AGI - Una 17enne italiana è stata arrestata in provincia di Pavia con l'accusa di "partecipazione ad associazione con finalità di terrorismo internazionale". La giovane partecipava attivamente a gruppi online di matrice jihadista. Gli agenti della Polizia l'hanno arrestata e trasferita in una comunità, come disposto dal gip del Tribunale per i minorenni di Milano, dopo essere risaliti ad un profilo utilizzato da lei su una piattaforma di messaggistica. Già da tempo, le forze dell'ordine stavano svolgendo attività di web-monitoring negli ambienti virtuali di matrice jihadista.
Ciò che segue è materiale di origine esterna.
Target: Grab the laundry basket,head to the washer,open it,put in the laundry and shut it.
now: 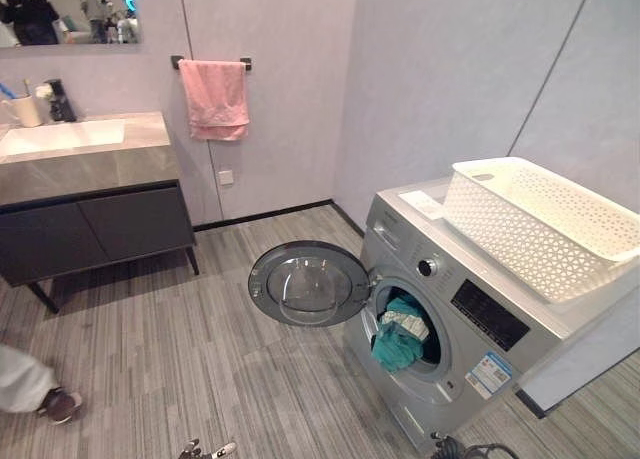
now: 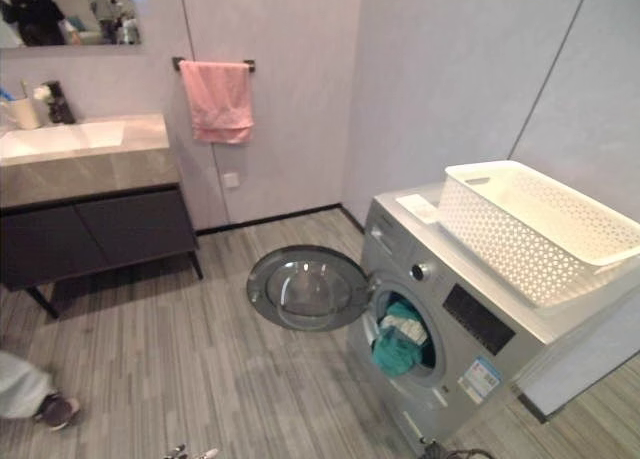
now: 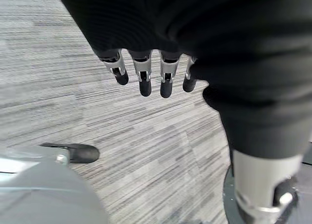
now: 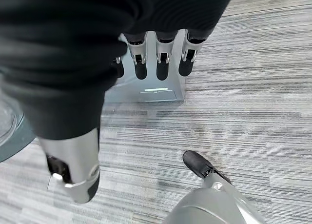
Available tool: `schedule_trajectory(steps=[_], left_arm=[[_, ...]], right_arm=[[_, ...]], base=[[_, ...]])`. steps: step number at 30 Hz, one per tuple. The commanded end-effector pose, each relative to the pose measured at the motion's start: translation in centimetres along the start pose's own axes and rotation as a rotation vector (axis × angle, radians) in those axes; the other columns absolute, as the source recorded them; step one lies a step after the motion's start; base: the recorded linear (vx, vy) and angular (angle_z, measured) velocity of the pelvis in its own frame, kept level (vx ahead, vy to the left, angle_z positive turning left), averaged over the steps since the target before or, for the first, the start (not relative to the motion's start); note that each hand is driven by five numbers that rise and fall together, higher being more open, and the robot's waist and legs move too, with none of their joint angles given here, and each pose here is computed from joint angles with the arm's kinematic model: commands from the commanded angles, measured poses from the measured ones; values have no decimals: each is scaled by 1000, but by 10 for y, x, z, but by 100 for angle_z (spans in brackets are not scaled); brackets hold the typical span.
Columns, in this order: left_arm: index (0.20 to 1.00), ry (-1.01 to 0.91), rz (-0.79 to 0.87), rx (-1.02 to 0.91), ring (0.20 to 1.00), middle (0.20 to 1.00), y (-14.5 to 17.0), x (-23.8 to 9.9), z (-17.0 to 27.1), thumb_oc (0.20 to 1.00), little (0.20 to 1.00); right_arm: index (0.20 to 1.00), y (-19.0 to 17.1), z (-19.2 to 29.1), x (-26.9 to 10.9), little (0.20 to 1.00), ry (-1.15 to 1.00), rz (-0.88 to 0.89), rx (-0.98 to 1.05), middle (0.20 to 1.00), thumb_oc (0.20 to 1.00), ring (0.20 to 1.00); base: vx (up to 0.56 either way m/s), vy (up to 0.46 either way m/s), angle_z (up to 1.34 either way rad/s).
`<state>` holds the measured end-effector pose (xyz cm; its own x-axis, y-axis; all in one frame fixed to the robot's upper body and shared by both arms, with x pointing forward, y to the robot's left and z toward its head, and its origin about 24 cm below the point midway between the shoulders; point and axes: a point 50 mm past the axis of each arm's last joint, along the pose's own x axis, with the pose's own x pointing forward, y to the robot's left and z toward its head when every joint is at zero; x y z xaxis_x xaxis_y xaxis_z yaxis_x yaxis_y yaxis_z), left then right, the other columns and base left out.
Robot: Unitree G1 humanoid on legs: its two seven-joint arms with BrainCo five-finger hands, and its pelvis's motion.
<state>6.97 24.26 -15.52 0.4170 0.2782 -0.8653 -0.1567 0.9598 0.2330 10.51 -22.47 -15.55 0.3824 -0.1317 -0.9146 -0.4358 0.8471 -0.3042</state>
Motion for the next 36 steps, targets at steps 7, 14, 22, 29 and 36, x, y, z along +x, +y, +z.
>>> schedule_trajectory(steps=[7,14,22,29,36], left_arm=[[1000,-172,-33,3,1000,1000,-9,11,61,1000,1000],[1000,-259,-7,-124,1000,1000,-3,8,81,1000,1000],[1000,-344,16,-133,1000,1000,4,5,100,1000,1000],[1000,-381,9,-137,1000,1000,3,3,108,1000,1000],[1000,-399,82,-209,1000,1000,29,0,109,1000,1000]], right_arm=[[1000,-29,31,3,1000,-95,-101,33,1000,1000,1000],[1000,-27,54,0,1000,-195,-89,28,1000,1000,1000],[1000,-31,68,2,1000,-221,-99,106,1000,1000,1000],[1000,-34,89,-2,1000,-296,-70,174,1000,1000,1000],[1000,-31,125,-7,1000,-399,-61,156,1000,1000,1000]], base=[[1,-137,37],[-22,-81,13],[266,355,-16],[185,431,-76],[72,234,-99]])
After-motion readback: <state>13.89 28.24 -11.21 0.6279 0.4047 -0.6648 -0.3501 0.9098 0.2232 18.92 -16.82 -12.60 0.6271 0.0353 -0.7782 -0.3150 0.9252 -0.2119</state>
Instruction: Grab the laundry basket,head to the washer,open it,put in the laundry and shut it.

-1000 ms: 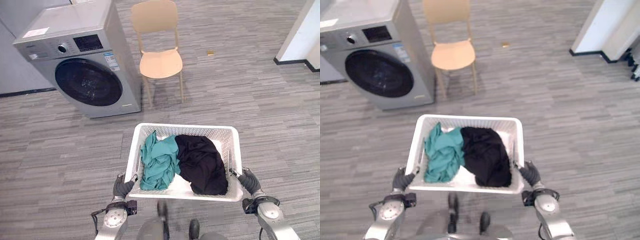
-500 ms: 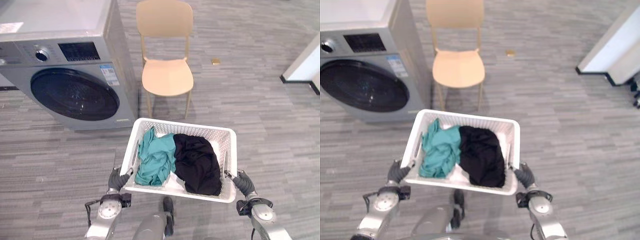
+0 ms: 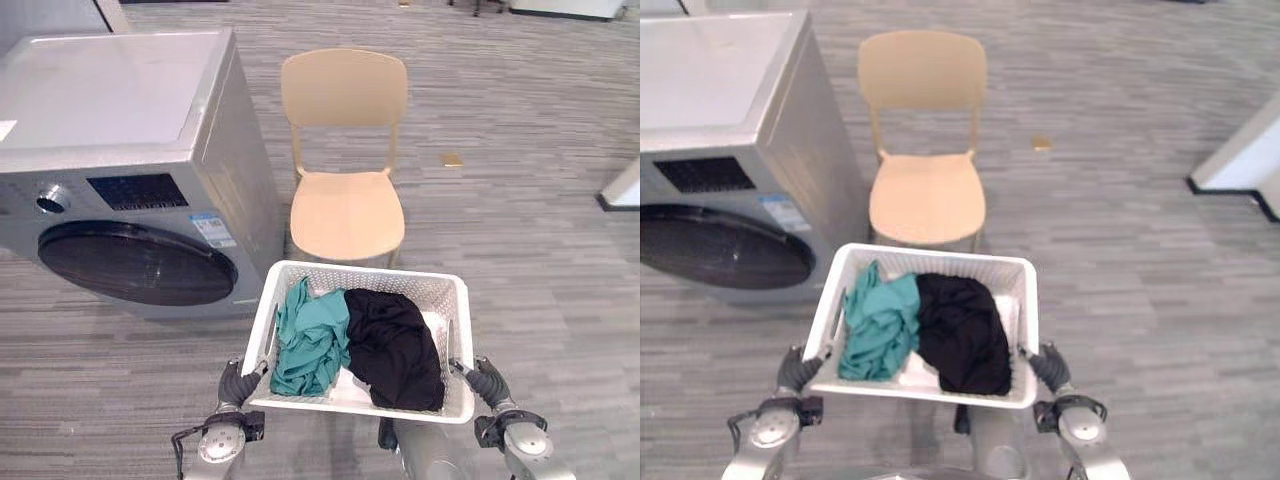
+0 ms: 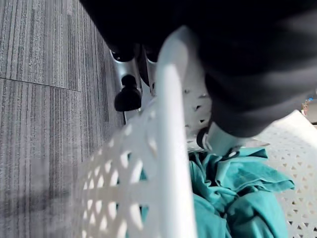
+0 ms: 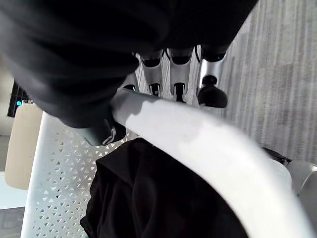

Le indagini sulle chat con altri affiliati
I poliziotti di Pavia hanno constatato che il profilo utilizzato dall'adolescente su una piattaforma di instant messaging era attivo su quattro diversi gruppi di ispirazione jihadista e di aperto sostegno allo Stato Islamico, accessibili esclusivamente su invito o su richiesta dell'amministratore, nei quali vengono condivisi, con evidente finalità di propaganda e reclutamento, contenuti multimediali apologetici di Daesh e di aperta istigazione al martirio, nonché manuali di addestramento e fabbricazione di armi ed esplosivi artigianali.
Le indagini, condotte anche sul territorio pavese, hanno infine portato a collegarla al profilo e le sono stati sequestrati diversi dispositivi informatici. Dopo averli analizzati, gli inquirenti hanno confermato la presenza della minore in numerosi gruppi - attestati su diverse piattaforme di messaggistica istantanea e, prevalentemente, non di libero accesso - legati alla mouvance jihadista internazionale, molti dei quali direttamente riconducibili allo Stato Islamico, ove la giovane ha scaricato, visionato e salvato sul proprio dispositivo materiale di propaganda e apologetico diffuso dall'organizzazione terroristica Daesh, nonché alcuni manuali inerente alla preparazione di una cintura esplosiva.
Infine, la Polizia di Pavia ha rinvenuto altre chat in cui la 17enne si confrontava con altri coetanei, anche stranieri - alcuni dei quali verosimilmente affiliati all'Isis - con i quali la giovane ha condiviso il materiale propagandistico, esprimendo in diverse occasioni anche "la propria volontà di martirio in nome di Allah".